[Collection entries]
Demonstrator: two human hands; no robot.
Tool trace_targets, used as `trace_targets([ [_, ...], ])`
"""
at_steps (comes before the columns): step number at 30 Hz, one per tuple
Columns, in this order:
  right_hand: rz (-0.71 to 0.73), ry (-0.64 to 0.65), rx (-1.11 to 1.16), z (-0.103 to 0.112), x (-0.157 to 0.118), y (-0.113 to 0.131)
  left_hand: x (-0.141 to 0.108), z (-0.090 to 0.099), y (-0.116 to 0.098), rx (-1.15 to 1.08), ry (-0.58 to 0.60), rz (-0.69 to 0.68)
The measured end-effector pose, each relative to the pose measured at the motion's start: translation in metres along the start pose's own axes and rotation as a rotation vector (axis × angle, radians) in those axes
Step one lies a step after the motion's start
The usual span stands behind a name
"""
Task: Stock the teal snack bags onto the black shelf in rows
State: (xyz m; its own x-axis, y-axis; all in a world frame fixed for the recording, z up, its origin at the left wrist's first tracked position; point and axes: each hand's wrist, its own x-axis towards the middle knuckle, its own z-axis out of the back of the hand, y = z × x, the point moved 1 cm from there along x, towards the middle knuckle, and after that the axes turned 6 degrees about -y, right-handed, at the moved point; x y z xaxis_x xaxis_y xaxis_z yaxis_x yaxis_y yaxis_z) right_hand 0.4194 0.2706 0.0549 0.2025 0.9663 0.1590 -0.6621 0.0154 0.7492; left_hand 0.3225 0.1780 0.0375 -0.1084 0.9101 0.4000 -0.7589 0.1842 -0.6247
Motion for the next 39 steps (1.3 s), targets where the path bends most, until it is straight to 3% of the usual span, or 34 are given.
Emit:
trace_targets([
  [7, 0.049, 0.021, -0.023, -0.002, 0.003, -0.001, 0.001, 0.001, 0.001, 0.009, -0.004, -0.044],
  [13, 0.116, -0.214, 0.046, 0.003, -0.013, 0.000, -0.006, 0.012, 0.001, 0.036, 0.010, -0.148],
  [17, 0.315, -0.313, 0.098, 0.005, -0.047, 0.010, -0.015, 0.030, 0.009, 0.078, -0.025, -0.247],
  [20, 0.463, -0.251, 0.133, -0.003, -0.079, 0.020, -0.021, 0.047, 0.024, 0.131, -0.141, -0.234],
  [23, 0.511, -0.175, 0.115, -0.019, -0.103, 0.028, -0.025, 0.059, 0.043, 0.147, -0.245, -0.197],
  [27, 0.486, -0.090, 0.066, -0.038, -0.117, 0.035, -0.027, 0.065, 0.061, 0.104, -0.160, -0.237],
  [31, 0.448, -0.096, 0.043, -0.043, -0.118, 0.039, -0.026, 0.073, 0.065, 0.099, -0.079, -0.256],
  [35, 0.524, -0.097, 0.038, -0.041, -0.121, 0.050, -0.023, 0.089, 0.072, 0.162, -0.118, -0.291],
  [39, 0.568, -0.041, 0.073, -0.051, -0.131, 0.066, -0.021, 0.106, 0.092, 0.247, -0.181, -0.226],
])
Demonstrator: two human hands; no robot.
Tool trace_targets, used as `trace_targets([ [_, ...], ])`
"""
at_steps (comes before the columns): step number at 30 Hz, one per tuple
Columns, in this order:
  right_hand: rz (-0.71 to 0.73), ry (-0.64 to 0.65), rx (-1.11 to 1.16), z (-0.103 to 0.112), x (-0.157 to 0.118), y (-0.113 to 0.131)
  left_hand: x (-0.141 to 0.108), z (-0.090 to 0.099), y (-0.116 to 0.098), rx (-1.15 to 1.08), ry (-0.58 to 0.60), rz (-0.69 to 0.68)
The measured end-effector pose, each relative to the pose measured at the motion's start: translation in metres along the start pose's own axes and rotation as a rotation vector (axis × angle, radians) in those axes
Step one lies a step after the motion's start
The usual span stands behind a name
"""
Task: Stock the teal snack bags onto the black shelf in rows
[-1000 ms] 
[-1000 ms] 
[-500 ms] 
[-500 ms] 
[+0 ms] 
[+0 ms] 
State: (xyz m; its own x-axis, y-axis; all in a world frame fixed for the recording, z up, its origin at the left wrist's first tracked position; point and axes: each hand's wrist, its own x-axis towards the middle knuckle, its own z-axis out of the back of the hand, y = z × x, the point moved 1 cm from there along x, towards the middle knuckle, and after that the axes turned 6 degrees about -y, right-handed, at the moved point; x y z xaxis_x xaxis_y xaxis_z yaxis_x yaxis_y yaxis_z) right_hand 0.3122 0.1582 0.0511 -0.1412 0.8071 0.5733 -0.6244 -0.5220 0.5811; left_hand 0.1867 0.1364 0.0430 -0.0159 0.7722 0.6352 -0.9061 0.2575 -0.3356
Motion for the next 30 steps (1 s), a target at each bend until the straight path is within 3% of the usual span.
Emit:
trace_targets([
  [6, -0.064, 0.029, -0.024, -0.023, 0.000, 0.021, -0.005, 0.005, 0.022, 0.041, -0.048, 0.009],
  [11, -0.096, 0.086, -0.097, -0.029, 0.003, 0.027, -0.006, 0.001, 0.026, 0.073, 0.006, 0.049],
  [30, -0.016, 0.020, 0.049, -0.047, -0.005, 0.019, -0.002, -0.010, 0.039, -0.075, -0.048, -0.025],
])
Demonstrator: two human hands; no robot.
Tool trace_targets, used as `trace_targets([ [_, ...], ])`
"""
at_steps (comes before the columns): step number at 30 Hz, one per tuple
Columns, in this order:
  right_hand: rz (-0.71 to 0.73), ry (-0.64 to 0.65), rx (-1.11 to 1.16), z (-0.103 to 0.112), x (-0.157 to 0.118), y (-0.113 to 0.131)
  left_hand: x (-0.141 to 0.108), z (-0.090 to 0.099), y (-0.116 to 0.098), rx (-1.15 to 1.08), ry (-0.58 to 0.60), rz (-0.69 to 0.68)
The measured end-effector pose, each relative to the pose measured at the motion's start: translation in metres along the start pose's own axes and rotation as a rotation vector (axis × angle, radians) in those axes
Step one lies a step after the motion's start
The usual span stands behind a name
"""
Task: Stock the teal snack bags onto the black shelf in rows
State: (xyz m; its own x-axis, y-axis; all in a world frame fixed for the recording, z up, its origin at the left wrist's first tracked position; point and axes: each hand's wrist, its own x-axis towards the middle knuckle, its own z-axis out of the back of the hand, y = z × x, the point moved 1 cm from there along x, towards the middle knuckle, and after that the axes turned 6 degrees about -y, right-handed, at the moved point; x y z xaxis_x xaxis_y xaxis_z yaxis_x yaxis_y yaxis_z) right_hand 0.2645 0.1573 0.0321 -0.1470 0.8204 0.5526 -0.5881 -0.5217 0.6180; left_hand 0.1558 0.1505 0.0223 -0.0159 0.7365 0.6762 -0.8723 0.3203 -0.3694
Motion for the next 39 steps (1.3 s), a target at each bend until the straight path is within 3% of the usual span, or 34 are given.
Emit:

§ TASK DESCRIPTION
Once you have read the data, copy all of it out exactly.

§ REPLY TO THE TASK
Demonstrator: two human hands; no robot.
Tool trace_targets, used as `trace_targets([ [_, ...], ])`
"""
at_steps (comes before the columns): step number at 30 Hz, one per tuple
Columns, in this order:
  right_hand: rz (-0.71 to 0.73), ry (-0.64 to 0.65), rx (-1.11 to 1.16), z (-0.103 to 0.112), x (-0.157 to 0.118), y (-0.113 to 0.131)
  left_hand: x (-0.141 to 0.108), z (-0.090 to 0.099), y (-0.116 to 0.098), rx (-1.15 to 1.08), ry (-0.58 to 0.60), rz (-0.69 to 0.68)
The measured end-effector pose, each relative to the pose measured at the motion's start: translation in metres along the start pose's own axes and rotation as a rotation vector (axis × angle, radians) in those axes
Step one lies a step after the motion's start
The usual span stands behind a name
"""
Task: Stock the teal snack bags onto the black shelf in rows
State: (xyz m; its own x-axis, y-axis; all in a world frame fixed for the recording, z up, its origin at the left wrist's first tracked position; point and axes: each hand's wrist, its own x-axis towards the middle knuckle, its own z-axis out of the back of the hand, y = z × x, the point moved 1 cm from there along x, towards the middle knuckle, and after that the axes turned 6 degrees about -y, right-handed, at the moved point; x y z xaxis_x xaxis_y xaxis_z yaxis_x yaxis_y yaxis_z) right_hand 0.4194 0.2706 0.0549 0.2025 0.9663 0.1590 -0.6621 0.0154 0.7492; left_hand 0.3225 0.1780 0.0375 -0.1084 0.9101 0.4000 -0.7589 0.1842 -0.6247
Motion for the next 39 steps (1.3 s), targets where the path bends most, until it is straight to 3% of the usual span, or 34 are given.
Emit:
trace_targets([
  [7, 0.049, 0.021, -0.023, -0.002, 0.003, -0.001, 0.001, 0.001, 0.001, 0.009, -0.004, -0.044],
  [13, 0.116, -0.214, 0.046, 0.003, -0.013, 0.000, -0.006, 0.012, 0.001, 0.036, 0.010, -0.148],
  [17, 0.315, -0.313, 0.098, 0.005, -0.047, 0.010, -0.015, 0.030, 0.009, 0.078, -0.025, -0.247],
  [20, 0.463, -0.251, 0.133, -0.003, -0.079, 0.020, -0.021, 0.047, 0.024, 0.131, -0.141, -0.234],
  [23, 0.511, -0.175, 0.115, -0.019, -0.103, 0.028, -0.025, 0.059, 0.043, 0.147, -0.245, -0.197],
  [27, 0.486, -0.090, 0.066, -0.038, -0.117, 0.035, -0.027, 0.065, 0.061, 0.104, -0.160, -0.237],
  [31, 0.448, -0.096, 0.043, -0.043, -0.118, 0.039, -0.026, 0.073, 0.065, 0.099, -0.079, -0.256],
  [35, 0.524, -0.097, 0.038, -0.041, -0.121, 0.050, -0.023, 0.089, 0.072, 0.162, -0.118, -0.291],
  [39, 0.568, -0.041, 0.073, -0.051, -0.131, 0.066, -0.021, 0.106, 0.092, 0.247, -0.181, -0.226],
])
Demonstrator: two human hands; no robot.
Tool trace_targets, used as `trace_targets([ [_, ...], ])`
"""
at_steps (comes before the columns): step number at 30 Hz, one per tuple
Columns, in this order:
  right_hand: rz (-0.71 to 0.73), ry (-0.64 to 0.65), rx (-1.11 to 1.16), z (-0.103 to 0.112), x (-0.157 to 0.118), y (-0.113 to 0.131)
  left_hand: x (-0.141 to 0.108), z (-0.090 to 0.099), y (-0.116 to 0.098), rx (-1.15 to 1.08), ry (-0.58 to 0.60), rz (-0.69 to 0.68)
The measured end-effector pose, each relative to the pose measured at the motion's start: translation in metres along the start pose's own axes and rotation as a rotation vector (axis × angle, radians) in those axes
Step one lies a step after the motion's start
The usual span stands behind a name
"""
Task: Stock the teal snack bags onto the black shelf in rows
[-1000 ms] 
[-1000 ms] 
[-500 ms] 
[-500 ms] 
[+0 ms] 
[+0 ms] 
State: (xyz m; its own x-axis, y-axis; all in a world frame fixed for the recording, z up, its origin at the left wrist's first tracked position; point and axes: each hand's wrist, its own x-axis towards the middle knuckle, its own z-axis out of the back of the hand, y = z × x, the point moved 1 cm from there along x, towards the middle knuckle, and after that the axes turned 6 degrees about -y, right-handed, at the moved point; x y z xaxis_x xaxis_y xaxis_z yaxis_x yaxis_y yaxis_z) right_hand 0.3122 0.1582 0.0511 -0.1412 0.8071 0.5733 -0.6244 -0.5220 0.5811; left_hand 0.1867 0.1364 0.0430 -0.0159 0.7722 0.6352 -0.9061 0.2575 -0.3356
Motion for the next 30 steps (1 s), a target at each bend until the straight path is within 3% of the usual span.
Emit:
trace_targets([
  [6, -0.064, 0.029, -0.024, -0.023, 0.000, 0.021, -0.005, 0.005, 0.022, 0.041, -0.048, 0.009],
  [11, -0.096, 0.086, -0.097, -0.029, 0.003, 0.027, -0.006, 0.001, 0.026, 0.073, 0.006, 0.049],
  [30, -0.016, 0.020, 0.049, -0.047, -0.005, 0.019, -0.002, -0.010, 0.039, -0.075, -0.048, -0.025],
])
Demonstrator: two human hands; no robot.
Tool trace_targets, used as `trace_targets([ [_, ...], ])`
"""
at_steps (comes before the columns): step number at 30 Hz, one per tuple
Columns, in this order:
  right_hand: rz (-0.71 to 0.73), ry (-0.64 to 0.65), rx (-1.11 to 1.16), z (-0.103 to 0.112), x (-0.157 to 0.118), y (-0.113 to 0.131)
  left_hand: x (-0.141 to 0.108), z (-0.090 to 0.099), y (-0.116 to 0.098), rx (-1.15 to 1.08), ry (-0.58 to 0.60), rz (-0.69 to 0.68)
The measured end-effector pose, each relative to the pose measured at the motion's start: translation in metres along the start pose's own axes and rotation as a rotation vector (axis × angle, radians) in those axes
Step one lies a step after the motion's start
The usual span stands behind a name
"""
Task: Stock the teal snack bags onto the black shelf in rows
State: (xyz m; its own x-axis, y-axis; all in a world frame fixed for the recording, z up, its origin at the left wrist's first tracked position; point and axes: each hand's wrist, its own x-axis towards the middle knuckle, its own z-axis out of the back of the hand, y = z × x, the point moved 1 cm from there along x, towards the middle knuckle, and after that the axes turned 6 degrees about -y, right-handed, at the moved point; x y z xaxis_x xaxis_y xaxis_z yaxis_x yaxis_y yaxis_z) right_hand 0.2645 0.1573 0.0321 -0.1470 0.8204 0.5526 -0.5881 -0.5217 0.6180; left_hand 0.1558 0.1505 0.0223 -0.0159 0.7365 0.6762 -0.8723 0.3203 -0.3694
Motion for the next 39 steps (1.3 s), a target at each bend until the straight path is within 3% of the usual span, or 34 are given.
Emit:

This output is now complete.